Ft. Smith & W. R. Co. v. Blevins
Decision Date | 28 January 1913 |
Docket Number | Case Number: 2867 |
Citation | 35 Okla. 378,1913 OK 69,130 P. 525 |
Court | Oklahoma Supreme Court |
Parties | FT. SMITH & W. R. CO. v. BLEVINS. |
¶0 1. REMOVAL OF CAUSES--Increase or Ad Damnum. Where plaintiff amends his petition, increasing the amount sued for so as to constitute a removable cause to the proper federal court, the right to remove is thereby given, and, if the defendant by proper application in due time avails itself of that right, it cannot be denied.

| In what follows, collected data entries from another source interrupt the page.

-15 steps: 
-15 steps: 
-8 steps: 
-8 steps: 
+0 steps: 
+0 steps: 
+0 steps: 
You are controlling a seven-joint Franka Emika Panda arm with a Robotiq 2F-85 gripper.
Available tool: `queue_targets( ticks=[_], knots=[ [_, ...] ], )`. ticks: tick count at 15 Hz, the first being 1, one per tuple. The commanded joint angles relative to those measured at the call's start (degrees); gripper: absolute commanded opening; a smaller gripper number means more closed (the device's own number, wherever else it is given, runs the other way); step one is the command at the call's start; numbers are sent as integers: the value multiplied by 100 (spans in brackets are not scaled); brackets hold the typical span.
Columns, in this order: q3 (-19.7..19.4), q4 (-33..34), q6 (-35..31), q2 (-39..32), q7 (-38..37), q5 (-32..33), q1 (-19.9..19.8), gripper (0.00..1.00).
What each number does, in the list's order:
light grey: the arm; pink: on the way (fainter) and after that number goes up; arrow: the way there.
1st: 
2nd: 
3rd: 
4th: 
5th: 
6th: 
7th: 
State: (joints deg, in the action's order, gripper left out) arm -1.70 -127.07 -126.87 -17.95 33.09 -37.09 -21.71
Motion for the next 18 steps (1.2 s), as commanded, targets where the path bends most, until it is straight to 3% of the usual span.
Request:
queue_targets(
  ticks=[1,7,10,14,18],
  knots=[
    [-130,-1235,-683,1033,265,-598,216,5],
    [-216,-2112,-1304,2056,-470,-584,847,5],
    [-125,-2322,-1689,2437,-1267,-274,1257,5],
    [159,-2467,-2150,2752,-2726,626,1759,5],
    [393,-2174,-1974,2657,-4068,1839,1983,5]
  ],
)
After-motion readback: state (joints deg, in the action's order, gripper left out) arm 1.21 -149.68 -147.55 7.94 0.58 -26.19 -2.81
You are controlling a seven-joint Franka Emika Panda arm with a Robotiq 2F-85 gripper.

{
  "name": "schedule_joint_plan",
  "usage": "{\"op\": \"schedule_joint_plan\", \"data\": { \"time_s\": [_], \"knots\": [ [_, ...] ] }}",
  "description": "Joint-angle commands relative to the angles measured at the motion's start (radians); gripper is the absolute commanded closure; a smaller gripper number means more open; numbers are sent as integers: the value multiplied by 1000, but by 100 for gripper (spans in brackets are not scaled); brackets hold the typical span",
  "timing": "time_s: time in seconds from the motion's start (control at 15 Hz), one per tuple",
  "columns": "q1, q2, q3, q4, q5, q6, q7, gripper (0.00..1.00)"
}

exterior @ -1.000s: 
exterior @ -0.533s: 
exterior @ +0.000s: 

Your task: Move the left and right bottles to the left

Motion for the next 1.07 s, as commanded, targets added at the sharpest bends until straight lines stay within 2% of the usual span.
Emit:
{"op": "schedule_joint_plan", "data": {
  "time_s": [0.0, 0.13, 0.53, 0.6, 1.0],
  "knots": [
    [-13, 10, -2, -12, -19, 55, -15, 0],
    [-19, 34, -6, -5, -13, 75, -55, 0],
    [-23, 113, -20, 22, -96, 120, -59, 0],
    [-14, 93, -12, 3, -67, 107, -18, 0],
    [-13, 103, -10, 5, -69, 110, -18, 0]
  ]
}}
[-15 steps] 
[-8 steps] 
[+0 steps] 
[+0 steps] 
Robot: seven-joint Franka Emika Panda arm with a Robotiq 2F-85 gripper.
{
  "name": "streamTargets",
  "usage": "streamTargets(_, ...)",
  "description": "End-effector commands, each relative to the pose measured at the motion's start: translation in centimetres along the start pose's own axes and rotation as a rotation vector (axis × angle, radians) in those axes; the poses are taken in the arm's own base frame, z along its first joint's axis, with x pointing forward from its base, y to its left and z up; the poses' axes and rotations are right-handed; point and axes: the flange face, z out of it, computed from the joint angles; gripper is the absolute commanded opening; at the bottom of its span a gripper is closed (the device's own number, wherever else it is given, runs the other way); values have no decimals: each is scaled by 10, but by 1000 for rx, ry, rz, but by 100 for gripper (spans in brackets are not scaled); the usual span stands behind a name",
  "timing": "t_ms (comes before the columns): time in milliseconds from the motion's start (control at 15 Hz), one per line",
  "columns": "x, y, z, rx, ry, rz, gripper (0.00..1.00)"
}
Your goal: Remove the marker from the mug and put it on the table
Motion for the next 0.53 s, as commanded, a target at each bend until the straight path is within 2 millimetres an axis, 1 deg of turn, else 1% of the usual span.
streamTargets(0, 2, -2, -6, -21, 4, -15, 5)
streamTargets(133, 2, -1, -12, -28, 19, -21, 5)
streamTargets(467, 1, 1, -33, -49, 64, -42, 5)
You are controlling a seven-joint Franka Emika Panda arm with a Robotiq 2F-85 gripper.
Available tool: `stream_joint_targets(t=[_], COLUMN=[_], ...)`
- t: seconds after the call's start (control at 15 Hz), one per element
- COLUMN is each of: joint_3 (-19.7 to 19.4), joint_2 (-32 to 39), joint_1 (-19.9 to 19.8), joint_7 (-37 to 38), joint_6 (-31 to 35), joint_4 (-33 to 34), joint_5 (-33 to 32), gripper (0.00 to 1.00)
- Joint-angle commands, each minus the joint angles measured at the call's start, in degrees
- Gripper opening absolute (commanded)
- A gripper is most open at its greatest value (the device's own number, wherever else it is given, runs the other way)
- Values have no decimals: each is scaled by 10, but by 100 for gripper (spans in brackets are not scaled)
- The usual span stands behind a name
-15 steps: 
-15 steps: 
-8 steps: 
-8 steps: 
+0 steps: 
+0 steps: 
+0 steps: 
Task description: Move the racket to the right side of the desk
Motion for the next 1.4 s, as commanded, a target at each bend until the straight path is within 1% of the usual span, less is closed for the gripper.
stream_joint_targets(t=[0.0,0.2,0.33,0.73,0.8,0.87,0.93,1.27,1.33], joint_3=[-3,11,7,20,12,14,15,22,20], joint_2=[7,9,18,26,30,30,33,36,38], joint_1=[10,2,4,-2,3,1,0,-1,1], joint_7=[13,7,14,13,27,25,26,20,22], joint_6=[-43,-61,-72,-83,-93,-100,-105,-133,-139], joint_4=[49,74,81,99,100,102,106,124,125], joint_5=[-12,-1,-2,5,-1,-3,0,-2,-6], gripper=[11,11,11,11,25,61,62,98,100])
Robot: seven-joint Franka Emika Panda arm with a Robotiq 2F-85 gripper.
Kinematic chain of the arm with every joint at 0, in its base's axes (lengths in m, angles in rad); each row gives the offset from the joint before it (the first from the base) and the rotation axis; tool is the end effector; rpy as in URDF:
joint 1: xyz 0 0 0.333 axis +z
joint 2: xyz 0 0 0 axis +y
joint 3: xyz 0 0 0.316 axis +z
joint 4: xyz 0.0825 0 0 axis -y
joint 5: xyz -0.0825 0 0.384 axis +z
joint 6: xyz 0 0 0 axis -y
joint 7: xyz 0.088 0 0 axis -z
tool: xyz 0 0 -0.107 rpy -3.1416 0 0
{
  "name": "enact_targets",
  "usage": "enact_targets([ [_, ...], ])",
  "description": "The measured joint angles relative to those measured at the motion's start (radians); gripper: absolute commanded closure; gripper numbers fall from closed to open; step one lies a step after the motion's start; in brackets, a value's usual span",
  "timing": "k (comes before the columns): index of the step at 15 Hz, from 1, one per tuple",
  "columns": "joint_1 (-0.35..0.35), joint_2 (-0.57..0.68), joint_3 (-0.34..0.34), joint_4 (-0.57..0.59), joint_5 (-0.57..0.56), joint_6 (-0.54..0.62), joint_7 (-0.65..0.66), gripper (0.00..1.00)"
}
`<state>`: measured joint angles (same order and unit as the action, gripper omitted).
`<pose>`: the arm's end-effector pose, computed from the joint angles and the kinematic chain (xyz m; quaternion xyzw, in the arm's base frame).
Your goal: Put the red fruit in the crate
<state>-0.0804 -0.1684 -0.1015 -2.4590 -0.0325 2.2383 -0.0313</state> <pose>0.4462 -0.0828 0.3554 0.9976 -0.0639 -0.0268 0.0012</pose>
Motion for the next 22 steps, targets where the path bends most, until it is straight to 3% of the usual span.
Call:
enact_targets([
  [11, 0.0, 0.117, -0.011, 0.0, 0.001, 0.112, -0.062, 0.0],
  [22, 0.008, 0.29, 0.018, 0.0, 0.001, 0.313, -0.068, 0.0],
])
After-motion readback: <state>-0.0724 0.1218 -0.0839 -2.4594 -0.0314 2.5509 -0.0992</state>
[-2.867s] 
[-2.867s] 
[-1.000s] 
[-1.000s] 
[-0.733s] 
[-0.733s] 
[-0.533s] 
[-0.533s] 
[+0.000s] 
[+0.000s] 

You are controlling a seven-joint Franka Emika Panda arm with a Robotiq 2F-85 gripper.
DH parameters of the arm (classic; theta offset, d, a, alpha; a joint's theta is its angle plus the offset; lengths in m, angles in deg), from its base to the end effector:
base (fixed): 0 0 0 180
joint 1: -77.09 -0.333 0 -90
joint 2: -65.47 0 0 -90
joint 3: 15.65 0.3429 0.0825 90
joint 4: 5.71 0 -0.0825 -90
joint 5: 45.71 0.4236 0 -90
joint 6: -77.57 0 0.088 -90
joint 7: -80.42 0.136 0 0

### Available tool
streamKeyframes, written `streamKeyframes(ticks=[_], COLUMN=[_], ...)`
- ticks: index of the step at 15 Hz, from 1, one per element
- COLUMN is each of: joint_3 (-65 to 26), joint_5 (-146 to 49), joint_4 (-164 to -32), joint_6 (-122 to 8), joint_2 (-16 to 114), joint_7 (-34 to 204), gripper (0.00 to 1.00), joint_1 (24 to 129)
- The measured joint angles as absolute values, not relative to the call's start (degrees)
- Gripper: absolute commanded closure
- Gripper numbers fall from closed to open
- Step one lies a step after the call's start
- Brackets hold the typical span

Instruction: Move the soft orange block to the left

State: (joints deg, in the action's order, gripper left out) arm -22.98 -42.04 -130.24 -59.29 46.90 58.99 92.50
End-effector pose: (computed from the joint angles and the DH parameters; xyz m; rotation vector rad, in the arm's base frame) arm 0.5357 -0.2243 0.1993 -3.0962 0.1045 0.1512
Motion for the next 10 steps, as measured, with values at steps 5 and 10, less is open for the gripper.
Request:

(a) Where the defendant, resident of another state, regularly and strictly in accordance with Act Cong. Sept. 24, 1789, c. 20, 1 St. at L. 73, known as the "Judiciary Act," as amended by Act March 3, 1887, c. 373, 24 St. at L. 552, and by Act. Aug. 13, 1888, c. 866, 25 St. at L. 433 (U. S. Comp. St. 1901, p. 508), files his petition in the state court for the removal of the cause to the United States Circuit Court, and a sufficient bond, which is offered for the approval of the state court, the said court is ipso facto ousted of jurisdiction; and whether an order for removal is granted or denied by the state court, all further proceedings therein are coram non judice and void.
2. REMOVAL OF CAUSES--Actions Under Employer's Liability Act. Act April 5, 1910, c. 143, 36 St. at L. 291 (U. S. Comp. St. Supp. 1911, p. 1324), section 6 of the Employer's Liability Act (Act April 22, 1908, c. 149, 35 St. at L. 66 [U. S. Comp. St. Supp. 1909, p. 1173]), so as to provide that the jurisdiction of the courts of the United States under said act shall be concurrent with that of the courts of the several states, and no case arising thereunder and brought in any state court of competent jurisdiction shall be removed to any court of the United States, has no application to actions brought prior to the amendment.
Error from District Court, Okfuskee County; John Caruthers, Judge.
Action by Robert L. Blevins against the Ft. Smith & Western Railroad Company. Judgment for plaintiff, and defendant brings error. Reversed and remanded.
C. E. & H. P. Warner, for plaintiff in error.
Winston T. Banks, for defendant in error.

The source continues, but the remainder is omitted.